During the third quarter, SBC Medical reported average revenue per visit was up 6% sequentially to $298, and up 8.4% from Q1 2025. SBC said the higher revenue per visit is due to the overhaul in its pricing strategy, promotions and its efforts to go after more affluent customers. SBC Medical ended the quarter with a repeat rate of 72%. As of the third quarter, the company operates 258 locations, which is up 15% year-over-year.
In addition to overhauling its pricing and going after well-heeled consumers, SBC Medical Group has set its sights on Thailand as one of the markets it's pursuing next. The company announced it has inked a consulting agreement with BLEZ ASIA Co., Ltd., which operates more than twenty pharmacies and clinics in Thailand. The partnership represents a significant step toward full-scale entry into the rapidly growing Thai aesthetic medicine market.

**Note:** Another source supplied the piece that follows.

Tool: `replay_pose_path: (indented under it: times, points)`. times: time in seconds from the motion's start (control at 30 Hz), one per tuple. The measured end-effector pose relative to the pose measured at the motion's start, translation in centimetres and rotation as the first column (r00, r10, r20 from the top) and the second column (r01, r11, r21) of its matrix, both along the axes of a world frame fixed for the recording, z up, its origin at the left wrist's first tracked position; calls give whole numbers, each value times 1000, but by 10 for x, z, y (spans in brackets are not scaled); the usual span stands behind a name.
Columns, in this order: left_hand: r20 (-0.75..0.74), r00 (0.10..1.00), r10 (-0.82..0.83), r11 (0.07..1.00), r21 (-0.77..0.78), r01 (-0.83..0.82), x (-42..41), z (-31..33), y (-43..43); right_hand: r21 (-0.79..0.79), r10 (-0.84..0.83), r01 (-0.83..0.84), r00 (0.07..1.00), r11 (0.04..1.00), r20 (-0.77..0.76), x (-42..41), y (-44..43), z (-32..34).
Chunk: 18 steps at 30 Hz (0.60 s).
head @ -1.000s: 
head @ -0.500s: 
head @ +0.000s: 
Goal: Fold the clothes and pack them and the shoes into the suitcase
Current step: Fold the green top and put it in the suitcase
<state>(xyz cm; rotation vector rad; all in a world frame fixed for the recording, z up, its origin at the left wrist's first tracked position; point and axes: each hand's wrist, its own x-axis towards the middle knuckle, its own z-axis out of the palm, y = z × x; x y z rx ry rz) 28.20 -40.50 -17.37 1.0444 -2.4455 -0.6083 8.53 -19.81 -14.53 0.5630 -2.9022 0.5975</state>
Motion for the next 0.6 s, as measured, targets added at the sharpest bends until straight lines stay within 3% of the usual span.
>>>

Under the agreement, SBC will provide comprehensive management support to a new clinic focused primarily on dermatological treatments such as pigmentation and spot removal, which BLEZ is preparing to open in Bangkok. The clinic is expected to commence operations by year-end in the Asok district of Bangkok. Thailand's aesthetic medicine market was valued at about $372.2 million in 2024 and is projected to grow to around $1.2 billion by 2033.
SBC Medical also announced it is acquiring a stake in Waqoo, the Japanese research and development company which provides medical support business such as promoting blood-derived processing services and skincare & cosmetic brands. To fully integrate Waqoo's technological assets, SBC Medical announced a Tender Offer (TOB) to acquire a majority stake in the company. The acquisition focuses on generating synergies by combining SBC's clinical expertise with Waqoo's R&D foundation.